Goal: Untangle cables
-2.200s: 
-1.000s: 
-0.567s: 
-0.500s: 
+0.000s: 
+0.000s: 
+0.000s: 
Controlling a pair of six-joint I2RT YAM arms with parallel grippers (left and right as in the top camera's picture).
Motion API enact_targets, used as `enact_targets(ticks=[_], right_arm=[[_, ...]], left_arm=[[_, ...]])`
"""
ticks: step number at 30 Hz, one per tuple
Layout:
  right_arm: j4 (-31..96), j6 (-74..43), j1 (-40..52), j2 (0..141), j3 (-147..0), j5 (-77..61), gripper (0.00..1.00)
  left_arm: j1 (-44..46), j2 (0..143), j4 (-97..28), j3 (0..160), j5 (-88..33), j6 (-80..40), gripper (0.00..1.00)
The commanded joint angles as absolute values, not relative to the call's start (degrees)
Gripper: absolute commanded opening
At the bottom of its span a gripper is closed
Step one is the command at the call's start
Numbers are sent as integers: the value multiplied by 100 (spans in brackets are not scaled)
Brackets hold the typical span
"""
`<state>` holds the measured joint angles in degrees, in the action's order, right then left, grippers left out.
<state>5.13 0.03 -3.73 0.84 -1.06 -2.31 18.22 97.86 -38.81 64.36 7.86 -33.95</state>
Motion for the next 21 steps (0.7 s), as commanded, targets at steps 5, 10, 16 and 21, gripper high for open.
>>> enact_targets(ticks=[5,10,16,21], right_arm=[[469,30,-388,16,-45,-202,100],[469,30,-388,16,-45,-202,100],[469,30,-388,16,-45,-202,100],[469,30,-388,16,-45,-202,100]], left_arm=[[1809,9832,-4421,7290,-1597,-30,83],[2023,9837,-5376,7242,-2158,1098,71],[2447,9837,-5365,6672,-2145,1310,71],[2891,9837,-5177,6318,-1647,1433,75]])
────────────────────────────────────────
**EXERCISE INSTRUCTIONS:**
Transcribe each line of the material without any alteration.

**PROBLEM SOLUTION:**
Goal: Untangle cables
-2.200s: 
-1.000s: 
-0.567s: 
-0.500s: 
+0.000s: 
+0.000s: 
+0.000s: 
Controlling a pair of six-joint I2RT YAM arms with parallel grippers (left and right as in the top camera's picture).
Motion API enact_targets, used as `enact_targets(ticks=[_], right_arm=[[_, ...]], left_arm=[[_, ...]])`
"""
ticks: step number at 30 Hz, one per tuple
Layout:
  right_arm: j4 (-31..96), j6 (-74..43), j1 (-40..52), j2 (0..141), j3 (-147..0), j5 (-77..61), gripper (0.00..1.00)
  left_arm: j1 (-44..46), j2 (0..143), j4 (-97..28), j3 (0..160), j5 (-88..33), j6 (-80..40), gripper (0.00..1.00)
The commanded joint angles as absolute values, not relative to the call's start (degrees)
Gripper: absolute commanded opening
At the bottom of its span a gripper is closed
Step one is the command at the call's start
Numbers are sent as integers: the value multiplied by 100 (spans in brackets are not scaled)
Brackets hold the typical span
"""
`<state>` holds the measured joint angles in degrees, in the action's order, right then left, grippers left out.
<state>5.13 0.03 -3.73 0.84 -1.06 -2.31 18.22 97.86 -38.81 64.36 7.86 -33.95</state>
Motion for the next 21 steps (0.7 s), as commanded, targets at steps 5, 10, 16 and 21, gripper high for open.
>>> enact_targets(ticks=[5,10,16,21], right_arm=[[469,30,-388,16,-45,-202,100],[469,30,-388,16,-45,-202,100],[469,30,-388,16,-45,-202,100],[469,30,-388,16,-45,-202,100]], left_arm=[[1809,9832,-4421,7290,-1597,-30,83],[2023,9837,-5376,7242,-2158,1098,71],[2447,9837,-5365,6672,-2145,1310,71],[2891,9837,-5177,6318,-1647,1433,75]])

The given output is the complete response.